The similarity between two documents is usually calculated using vectorized document representation in the space of terms. Terms are simple words, phrases, etc. Vector components are some document's term measures.
One of the most known techniques for calculating these measures or term weights is TF-IDF. There are a bunch of options how exactly calculate TF and IDF.
The similarity measure between two documents can be based on those document's vectors.
There are also a number of formulas for calculating it - euclidean distance, cosine similarity, Jaccard Coefficient, Pearson Correlation Coefficient and some other
Here I'd like to descibe an algorithm for calculating pairwise similarity calculation for a big corpus of documents. Given a corpus of millions of articles it is very time consuming to calculate each-to-each similarity for entire set.
Initially we have only (document-its terms) set of data. What additional data we need to calculate similarity between any two documents? The IDF factor measures the relevancy of each particular term in entire document set. It needs to get # of documents where a given term occurs and a total amount of docs. So it is a context sensitive parameter. We need to walk through entire data set to calculate each term statistics before we can apply similarity calculation formula for any document pair. It is sometimes desirable to have term statistics for different document sets inside the global set so we can calculate similarities for different contexts later on.
In a nutshell we need to calculate the sum of TF-IDF factors for each co-occuring term for a document pair:
Similarity(doc1, doc2) = sum_over_common_terms ( weight(term, doc1) * weight(term, doc2) ) / normalization(doc1, doc2)
where normalization is often just a product of vectors length.
As one can see this formula is mostly additive. This gives us a nutural way to parallelize the process.We can calculate the contribution of different term sets to similarity add merge them together as the final step.
The entire process can be parallelized using map-reduce paradigm.
The overall flow and data calculation steps for two processing nodes are shown on the following scheme:
Here [...] is a collection notation.
The main steps are:
- Partition incoming data according to some partition scheme among processing nodes (the most suitable is that each processing node contain the equal amount of data).
- On each processing node process document terms sequentially, aggregating data in maps : [Context -> #docs]
[Term -> [context id, total # of docs with this term]]
[Term -> [doc id, frequency]] - Redistribute (for 'reducing' step) this data among processing nodes based on some partitioning scheme for Term ids. So the first map step emits terms as keys for the reduce step.
Context statistics (how many docs in each context) can be copied to each processing node as the amount of this data is usually quite small. - On each processing node merge the incoming data maps (there will be 3 different maps).
- All the data for each term is now
located locally on processing nodes.
For each term calculate its contribution to the similarity value for a document set where it occurs. Upon completion of this step we have:
[doc_i -> [doc_j, similarity contribution, normalization contribution]]

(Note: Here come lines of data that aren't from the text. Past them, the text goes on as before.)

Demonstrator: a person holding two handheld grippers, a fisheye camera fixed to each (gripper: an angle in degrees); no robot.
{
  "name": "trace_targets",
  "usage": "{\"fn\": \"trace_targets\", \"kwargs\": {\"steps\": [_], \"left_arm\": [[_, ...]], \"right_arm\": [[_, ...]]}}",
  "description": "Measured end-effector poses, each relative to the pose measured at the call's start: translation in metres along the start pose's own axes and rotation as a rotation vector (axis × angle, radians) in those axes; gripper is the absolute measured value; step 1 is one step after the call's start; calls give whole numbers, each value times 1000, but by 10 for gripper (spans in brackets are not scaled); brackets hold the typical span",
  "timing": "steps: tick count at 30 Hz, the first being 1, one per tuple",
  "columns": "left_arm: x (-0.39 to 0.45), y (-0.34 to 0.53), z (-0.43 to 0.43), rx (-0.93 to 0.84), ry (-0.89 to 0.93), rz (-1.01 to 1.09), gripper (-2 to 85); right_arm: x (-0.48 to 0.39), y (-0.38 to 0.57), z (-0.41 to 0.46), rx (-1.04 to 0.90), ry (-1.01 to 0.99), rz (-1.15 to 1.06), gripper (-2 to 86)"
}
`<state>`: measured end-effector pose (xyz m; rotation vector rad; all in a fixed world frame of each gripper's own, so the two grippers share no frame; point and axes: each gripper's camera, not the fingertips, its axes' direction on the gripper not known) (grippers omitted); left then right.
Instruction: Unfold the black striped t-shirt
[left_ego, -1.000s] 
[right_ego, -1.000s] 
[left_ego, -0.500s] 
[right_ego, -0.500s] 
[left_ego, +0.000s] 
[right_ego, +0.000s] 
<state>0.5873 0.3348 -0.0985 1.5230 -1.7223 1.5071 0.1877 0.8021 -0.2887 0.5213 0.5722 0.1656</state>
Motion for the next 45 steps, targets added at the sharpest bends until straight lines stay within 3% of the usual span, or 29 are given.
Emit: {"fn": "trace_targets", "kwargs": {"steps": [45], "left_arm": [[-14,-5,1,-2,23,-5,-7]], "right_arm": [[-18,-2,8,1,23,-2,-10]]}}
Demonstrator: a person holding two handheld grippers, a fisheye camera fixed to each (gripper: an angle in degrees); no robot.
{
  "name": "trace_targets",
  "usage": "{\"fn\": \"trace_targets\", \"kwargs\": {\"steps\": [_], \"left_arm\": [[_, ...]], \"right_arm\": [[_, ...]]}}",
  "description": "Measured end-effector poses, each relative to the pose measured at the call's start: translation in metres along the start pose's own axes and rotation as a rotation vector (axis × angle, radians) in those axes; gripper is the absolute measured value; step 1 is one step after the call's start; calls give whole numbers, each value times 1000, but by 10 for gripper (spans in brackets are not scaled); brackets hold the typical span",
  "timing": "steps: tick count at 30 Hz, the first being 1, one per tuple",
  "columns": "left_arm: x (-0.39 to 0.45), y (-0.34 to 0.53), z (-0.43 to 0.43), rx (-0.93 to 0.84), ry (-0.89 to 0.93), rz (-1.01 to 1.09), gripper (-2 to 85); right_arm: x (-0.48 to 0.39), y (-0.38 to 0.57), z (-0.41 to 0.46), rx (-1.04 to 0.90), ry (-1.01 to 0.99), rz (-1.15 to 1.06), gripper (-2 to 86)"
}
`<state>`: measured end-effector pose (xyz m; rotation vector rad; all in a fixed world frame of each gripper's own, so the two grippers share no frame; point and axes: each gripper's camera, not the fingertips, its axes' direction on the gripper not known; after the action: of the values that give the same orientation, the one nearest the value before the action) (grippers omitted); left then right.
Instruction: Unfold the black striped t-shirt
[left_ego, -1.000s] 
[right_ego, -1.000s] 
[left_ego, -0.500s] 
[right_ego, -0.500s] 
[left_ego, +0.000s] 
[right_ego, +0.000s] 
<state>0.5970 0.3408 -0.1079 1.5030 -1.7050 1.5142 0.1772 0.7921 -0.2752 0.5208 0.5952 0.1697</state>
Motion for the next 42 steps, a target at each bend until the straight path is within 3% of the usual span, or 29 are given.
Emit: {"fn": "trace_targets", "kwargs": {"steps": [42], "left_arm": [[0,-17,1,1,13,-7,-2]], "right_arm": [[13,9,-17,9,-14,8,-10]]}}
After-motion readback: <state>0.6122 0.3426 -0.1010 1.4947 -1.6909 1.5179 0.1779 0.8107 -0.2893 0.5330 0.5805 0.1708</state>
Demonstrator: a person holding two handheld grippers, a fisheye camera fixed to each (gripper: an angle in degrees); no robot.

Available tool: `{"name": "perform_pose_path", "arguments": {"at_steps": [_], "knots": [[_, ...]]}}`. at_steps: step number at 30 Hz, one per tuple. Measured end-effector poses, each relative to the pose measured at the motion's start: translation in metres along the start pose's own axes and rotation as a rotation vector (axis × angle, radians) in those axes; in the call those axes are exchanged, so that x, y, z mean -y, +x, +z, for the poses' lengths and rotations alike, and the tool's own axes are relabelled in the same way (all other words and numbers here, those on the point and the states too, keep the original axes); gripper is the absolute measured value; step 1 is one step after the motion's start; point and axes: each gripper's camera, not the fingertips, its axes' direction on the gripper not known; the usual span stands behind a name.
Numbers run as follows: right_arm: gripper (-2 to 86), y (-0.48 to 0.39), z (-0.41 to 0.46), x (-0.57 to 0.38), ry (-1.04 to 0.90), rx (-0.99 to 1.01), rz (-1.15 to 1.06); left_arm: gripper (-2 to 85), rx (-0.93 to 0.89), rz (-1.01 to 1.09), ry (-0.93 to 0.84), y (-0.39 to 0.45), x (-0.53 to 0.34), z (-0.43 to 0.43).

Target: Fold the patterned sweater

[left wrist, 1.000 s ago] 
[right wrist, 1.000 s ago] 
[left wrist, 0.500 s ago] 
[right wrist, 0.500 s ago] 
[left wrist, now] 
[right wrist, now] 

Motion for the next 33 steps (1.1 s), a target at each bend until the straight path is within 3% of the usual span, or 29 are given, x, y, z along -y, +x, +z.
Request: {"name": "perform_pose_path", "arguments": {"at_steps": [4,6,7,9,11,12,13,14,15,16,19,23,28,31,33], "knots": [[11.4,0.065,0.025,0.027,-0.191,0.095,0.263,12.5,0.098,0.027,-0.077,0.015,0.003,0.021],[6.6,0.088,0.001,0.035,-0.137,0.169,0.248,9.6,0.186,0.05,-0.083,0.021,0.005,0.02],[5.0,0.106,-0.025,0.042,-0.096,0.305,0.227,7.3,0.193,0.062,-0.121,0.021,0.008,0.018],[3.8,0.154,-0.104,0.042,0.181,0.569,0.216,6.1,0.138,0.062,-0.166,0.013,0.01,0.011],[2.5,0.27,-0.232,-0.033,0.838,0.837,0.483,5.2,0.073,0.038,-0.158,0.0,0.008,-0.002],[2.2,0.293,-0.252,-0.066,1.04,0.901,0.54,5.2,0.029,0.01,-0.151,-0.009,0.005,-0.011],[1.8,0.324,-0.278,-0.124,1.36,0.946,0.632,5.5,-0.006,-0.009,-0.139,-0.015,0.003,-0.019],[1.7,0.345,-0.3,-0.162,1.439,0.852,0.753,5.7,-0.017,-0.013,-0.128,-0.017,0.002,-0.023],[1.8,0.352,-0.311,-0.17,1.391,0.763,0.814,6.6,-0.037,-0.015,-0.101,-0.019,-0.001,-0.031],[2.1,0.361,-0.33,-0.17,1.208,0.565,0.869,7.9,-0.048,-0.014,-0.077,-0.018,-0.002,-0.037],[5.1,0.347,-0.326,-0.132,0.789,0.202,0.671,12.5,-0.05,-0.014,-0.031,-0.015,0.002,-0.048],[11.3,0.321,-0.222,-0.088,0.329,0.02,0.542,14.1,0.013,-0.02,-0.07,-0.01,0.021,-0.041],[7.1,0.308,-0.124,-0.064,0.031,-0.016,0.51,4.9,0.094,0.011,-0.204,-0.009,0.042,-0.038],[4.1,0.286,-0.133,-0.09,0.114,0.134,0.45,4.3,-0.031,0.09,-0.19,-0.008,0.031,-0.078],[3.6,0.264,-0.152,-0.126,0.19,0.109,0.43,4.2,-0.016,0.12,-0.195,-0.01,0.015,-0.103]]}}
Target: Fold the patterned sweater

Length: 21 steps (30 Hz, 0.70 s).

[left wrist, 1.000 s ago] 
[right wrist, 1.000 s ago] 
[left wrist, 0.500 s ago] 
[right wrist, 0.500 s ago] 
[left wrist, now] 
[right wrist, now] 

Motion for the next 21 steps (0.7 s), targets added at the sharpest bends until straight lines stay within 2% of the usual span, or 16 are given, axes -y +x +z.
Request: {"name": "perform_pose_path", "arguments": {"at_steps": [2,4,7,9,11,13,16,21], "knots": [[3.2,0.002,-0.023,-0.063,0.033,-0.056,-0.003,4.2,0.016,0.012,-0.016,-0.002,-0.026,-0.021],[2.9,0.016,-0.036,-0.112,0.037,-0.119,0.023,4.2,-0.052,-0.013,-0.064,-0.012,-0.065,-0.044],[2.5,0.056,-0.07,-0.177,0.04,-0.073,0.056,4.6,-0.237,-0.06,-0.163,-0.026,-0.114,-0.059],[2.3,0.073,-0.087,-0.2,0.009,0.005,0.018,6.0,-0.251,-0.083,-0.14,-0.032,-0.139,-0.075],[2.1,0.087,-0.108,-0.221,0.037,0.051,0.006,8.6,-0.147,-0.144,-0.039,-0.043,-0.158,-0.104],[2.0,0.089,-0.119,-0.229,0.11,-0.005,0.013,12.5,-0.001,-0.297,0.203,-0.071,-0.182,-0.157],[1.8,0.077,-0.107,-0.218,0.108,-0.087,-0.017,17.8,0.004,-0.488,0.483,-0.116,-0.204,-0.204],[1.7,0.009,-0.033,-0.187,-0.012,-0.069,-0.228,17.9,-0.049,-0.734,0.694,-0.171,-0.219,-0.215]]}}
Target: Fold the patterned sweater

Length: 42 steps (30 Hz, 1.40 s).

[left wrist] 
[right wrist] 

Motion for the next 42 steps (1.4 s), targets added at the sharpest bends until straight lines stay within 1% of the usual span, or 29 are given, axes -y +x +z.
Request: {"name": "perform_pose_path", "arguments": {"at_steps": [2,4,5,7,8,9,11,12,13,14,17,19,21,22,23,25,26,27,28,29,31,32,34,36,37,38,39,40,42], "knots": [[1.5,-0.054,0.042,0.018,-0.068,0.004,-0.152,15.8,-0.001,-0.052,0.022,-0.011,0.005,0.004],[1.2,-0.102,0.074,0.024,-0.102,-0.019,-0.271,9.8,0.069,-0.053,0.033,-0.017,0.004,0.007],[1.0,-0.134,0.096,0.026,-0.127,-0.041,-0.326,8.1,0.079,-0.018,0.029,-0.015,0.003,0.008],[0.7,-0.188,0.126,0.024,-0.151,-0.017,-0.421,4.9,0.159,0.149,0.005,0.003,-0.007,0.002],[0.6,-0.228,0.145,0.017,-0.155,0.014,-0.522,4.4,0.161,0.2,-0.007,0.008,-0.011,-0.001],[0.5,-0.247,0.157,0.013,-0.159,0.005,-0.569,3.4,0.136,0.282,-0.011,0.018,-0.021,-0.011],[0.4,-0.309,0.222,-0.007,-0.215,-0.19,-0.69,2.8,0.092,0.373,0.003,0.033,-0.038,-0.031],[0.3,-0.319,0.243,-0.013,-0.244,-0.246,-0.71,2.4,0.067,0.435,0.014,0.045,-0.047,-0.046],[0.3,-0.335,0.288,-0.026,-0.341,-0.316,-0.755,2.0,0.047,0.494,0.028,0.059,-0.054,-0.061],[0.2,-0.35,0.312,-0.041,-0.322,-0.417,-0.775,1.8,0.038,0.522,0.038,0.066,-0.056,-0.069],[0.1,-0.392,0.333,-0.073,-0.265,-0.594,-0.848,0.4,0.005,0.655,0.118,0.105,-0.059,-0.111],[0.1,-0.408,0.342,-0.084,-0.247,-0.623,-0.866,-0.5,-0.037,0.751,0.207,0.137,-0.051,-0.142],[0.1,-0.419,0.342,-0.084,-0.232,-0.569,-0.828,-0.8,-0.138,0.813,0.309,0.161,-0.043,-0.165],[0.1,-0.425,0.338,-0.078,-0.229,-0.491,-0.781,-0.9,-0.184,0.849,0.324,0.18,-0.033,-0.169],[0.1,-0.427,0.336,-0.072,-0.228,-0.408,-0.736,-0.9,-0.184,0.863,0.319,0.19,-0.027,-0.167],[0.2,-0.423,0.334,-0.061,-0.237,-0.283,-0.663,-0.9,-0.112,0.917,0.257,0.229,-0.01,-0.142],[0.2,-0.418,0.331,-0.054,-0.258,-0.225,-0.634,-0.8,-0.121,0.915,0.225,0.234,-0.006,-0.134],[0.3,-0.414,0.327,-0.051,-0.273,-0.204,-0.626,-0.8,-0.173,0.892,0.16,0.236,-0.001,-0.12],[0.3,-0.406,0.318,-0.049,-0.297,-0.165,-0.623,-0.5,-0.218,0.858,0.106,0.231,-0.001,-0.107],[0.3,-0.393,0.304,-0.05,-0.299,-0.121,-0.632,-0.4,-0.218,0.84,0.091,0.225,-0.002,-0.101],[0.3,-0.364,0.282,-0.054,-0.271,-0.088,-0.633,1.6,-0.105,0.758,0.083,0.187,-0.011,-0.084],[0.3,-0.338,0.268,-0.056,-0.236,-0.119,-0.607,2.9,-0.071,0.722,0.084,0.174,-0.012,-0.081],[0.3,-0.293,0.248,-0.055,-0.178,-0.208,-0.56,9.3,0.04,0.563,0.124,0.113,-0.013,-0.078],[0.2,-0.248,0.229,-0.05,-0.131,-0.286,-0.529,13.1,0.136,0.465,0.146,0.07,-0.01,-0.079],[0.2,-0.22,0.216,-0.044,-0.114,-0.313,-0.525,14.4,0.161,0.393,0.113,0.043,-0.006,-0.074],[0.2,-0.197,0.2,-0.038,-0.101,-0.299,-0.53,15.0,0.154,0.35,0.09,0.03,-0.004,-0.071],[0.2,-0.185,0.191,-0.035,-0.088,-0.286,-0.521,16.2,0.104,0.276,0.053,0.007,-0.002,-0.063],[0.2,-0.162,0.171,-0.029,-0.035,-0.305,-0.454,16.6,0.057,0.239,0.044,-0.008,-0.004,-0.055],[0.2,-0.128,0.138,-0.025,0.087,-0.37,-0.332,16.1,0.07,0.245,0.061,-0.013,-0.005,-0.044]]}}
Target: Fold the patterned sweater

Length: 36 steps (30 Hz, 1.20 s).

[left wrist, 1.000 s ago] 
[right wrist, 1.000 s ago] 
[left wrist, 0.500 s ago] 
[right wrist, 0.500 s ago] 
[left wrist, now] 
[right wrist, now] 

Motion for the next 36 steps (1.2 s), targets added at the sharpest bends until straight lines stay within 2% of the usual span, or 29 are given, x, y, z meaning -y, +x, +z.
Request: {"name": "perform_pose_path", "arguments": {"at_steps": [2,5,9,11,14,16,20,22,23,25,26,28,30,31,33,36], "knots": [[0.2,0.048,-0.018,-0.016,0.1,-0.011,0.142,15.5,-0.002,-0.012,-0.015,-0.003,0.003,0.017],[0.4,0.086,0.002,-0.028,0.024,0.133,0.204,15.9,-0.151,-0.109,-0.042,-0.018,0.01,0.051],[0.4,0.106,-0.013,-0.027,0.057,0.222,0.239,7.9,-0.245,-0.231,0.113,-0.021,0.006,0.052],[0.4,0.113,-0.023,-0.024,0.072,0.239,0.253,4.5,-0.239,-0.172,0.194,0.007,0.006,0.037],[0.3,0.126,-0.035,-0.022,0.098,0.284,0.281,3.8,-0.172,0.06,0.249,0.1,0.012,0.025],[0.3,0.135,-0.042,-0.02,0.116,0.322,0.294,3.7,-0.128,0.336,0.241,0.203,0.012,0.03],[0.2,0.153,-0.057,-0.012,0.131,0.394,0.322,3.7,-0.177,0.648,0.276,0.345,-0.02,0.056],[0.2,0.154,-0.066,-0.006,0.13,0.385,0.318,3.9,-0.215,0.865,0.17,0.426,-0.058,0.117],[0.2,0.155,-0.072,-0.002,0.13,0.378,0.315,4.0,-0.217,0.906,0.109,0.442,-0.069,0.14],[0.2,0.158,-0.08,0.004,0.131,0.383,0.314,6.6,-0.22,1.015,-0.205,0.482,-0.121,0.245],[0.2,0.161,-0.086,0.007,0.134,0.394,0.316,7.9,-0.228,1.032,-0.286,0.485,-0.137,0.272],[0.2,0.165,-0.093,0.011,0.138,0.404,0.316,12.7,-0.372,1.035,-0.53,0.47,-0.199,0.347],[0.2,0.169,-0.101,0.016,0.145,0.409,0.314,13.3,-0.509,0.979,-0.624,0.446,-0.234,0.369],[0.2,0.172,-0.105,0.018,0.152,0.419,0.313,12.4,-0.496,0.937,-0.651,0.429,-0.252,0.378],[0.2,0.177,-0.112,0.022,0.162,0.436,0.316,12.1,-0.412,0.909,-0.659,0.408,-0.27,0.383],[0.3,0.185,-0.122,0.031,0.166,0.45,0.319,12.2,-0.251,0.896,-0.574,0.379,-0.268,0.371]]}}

map where similarity takes into account only terms 'local' for the current node. - Drain all the results to a one node sequentially and merge the partial results.
Note that steps 1-4 don't depend on processing all data from the previous steps like step 5 does (it needs term statistics which is only available after completion of step 4 for entire data corpus).
This fact makes it possible to use pipelining approach for steps 1-4 above.
One of the most known mapreduce engine is Hadoop.
Unfortunately, Hadoop's map-reduce implementation doesn't have this useful ability.
There is the independent branch project Hadoop Online Prototype which is capable of doing such things.
Anyway, we still need to wait for a completion of all data preprocessing on the step 5 above.
It is a common situation when new content is received from time to time and there is a need to update and recalculate our similarity matrix.
It is a big challenge to keep it up-to-date. But that is another story.